Lordan suffered depression he attributes in part to his school experiences.
The teachers cited in these interviews were lay-men, though the schools’ patron bodies were Catholic.
The Department of Education, in 2019 correspondence with Croke, said the “physical punishment” experienced by children was “reprehensible” but not its responsibility. The “legal position”, it said, “is that the State provides for education, which takes place in a system of ... schools which operates under the aegis of private entities. School patrons and managers are responsible for the day-to-day running of schools”.
Children’s rights advocates, however, point to the 2014 Louise O’Keeffe judgment at the European Court of Human Rights, which found the State was liable for sexual abuse she suffered in a school in 1971.
It was “an inherent obligation of Government to ensure [children’s] protection from ill-treatment, especially in a primary education context” and to “prevent ill-treatment of which the authorities had, or ought to have had, knowledge”, said the court. It based much of its judgment on Article 3 of the European Convention on Human Rights, ratified by Ireland in 1953, and which was in force when survivors interviewed here were in school.
Julie Ahern, director of legal services with the Children’s Rights Alliance, says “anything” children experienced in schools “beyond what was legally permissible and which the State knew or ought to have known about ... should be looked at”.
“The State should acknowledge that [abuse] and apologise,” she said.
Ombudsman for Children Niall Muldoon said that he hoped that “the experiences of cruelty and mistreatment endured by the thousands of people across Ireland represents times past”.
“Those experiences shouldn’t be whitewashed either and the State must recognise the cruelty of these practices and condemn them. Any ‘turning of a blind eye’ should be acknowledged as being wrong,” he said.
Irish National Teachers’ Organisation general secretary John Boyle said that corporal punishment was “wrong” and expressed “deep regret:that any child found themselves in an education system that allowed the use of corporal punishment and failed to recognise its abhorrence”.
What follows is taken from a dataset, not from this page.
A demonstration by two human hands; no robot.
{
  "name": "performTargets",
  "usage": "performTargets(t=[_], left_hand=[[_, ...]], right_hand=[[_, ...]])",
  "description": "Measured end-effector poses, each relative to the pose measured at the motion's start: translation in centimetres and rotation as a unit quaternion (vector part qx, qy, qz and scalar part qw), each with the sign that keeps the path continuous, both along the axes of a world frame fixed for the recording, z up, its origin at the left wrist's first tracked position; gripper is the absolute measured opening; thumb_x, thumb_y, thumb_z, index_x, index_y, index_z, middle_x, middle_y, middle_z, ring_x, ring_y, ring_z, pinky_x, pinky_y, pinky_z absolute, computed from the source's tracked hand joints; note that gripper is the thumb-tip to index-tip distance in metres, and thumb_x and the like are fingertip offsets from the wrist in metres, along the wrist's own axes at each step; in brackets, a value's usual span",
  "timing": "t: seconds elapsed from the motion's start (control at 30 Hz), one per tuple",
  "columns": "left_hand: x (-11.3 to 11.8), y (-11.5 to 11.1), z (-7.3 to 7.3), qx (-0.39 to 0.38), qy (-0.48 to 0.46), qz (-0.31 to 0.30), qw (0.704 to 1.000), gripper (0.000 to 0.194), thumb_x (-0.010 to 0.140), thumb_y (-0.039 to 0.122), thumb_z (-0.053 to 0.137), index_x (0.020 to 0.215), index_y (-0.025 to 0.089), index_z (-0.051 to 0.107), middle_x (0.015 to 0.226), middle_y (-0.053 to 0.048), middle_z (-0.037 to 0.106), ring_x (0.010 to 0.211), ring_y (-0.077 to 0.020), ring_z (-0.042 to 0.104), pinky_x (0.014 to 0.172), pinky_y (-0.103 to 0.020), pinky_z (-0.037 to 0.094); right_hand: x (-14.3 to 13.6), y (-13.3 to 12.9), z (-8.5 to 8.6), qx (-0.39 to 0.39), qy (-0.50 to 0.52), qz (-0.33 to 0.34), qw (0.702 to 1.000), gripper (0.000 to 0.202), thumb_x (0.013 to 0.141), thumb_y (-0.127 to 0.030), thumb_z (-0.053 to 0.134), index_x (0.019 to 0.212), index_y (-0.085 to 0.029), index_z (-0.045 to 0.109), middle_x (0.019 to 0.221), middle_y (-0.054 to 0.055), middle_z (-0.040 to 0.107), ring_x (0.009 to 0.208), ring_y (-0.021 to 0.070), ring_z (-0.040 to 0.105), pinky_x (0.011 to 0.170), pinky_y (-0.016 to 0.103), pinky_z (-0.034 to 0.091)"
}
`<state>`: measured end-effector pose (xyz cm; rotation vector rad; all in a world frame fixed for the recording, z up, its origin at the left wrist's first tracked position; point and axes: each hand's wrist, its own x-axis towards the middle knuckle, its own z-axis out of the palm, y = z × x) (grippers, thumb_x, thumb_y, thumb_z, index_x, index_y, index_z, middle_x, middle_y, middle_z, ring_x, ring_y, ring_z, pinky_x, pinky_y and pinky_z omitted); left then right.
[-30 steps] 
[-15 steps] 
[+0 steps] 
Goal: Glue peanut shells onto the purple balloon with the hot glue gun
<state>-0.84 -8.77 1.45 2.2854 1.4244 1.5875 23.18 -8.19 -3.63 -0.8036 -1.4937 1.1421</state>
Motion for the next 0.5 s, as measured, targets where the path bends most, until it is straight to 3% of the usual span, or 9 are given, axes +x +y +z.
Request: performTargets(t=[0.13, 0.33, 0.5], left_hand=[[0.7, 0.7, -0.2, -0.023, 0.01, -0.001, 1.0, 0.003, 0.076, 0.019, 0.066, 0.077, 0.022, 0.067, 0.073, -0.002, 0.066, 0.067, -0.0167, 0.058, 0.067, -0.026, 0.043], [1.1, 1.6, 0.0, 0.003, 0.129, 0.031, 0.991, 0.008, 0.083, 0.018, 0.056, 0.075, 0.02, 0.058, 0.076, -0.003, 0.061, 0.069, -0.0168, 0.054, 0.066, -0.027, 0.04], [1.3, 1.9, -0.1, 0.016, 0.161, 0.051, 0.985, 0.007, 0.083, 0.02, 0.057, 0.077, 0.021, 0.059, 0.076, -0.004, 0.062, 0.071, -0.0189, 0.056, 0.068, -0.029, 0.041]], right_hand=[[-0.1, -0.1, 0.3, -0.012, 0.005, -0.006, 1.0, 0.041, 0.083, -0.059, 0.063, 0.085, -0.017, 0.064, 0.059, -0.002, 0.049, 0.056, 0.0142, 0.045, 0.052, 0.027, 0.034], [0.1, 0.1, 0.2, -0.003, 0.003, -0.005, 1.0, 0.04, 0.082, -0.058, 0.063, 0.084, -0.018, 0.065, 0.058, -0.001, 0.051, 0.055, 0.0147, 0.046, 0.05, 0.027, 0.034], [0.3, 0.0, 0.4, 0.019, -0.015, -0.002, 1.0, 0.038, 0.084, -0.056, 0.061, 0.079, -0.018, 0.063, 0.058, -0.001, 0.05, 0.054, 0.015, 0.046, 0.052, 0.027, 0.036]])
Niamh Murray, principal of the new Rutland national school in Dublin 1 which has links to the school Terry Fagan attended, said that it was “very important the voices of children who are past pupils are heard”.
“Clearly, we would not condone any form of corporal punishment. Rutland national school is a very different place now. It is well known for its strong nurturing ethos with all staff trained in restorative practice,” she said.
A spokeswoman for the Association of Secondary Teachers in Ireland said that it was not aware of any plans for an apology from the State but would be open to examining such proposals.
“The ASTI abhors any illegal child abuse, including historical abuse,” she said.
The Department of Education, asked for comment on survivors’ calls for an apology for physical abuse in schools, said that it “takes child protection very seriously and considers that the protection and welfare of children is a fundamental responsibility of all involved in the care and education of children”.
[ Beaten: The Irish childhoods ruined by corporal punishmentOpens in new window ]
The lengthy statement went on to detail child protection measure in place since 1982, including the Children First Act 2015 and the Children First: National Guidance for the Protection and Welfare of Children 2017.
Alan Hynes, chief executive of the Catholic Education Partnership, which speaks on behalf of Catholic schools, said the abolition of corporal punishment was among the “most significant” and “welcome” changes in Irish society.
“What was once viewed as normal is now thankfully inconceivable as an acceptable practice. The Catholic education sector sincerely apologises to those who as children suffered violence and to those children that witnessed such violence,” he said.
“The time to make an honest reckoning with this aspect of our past is long overdue.”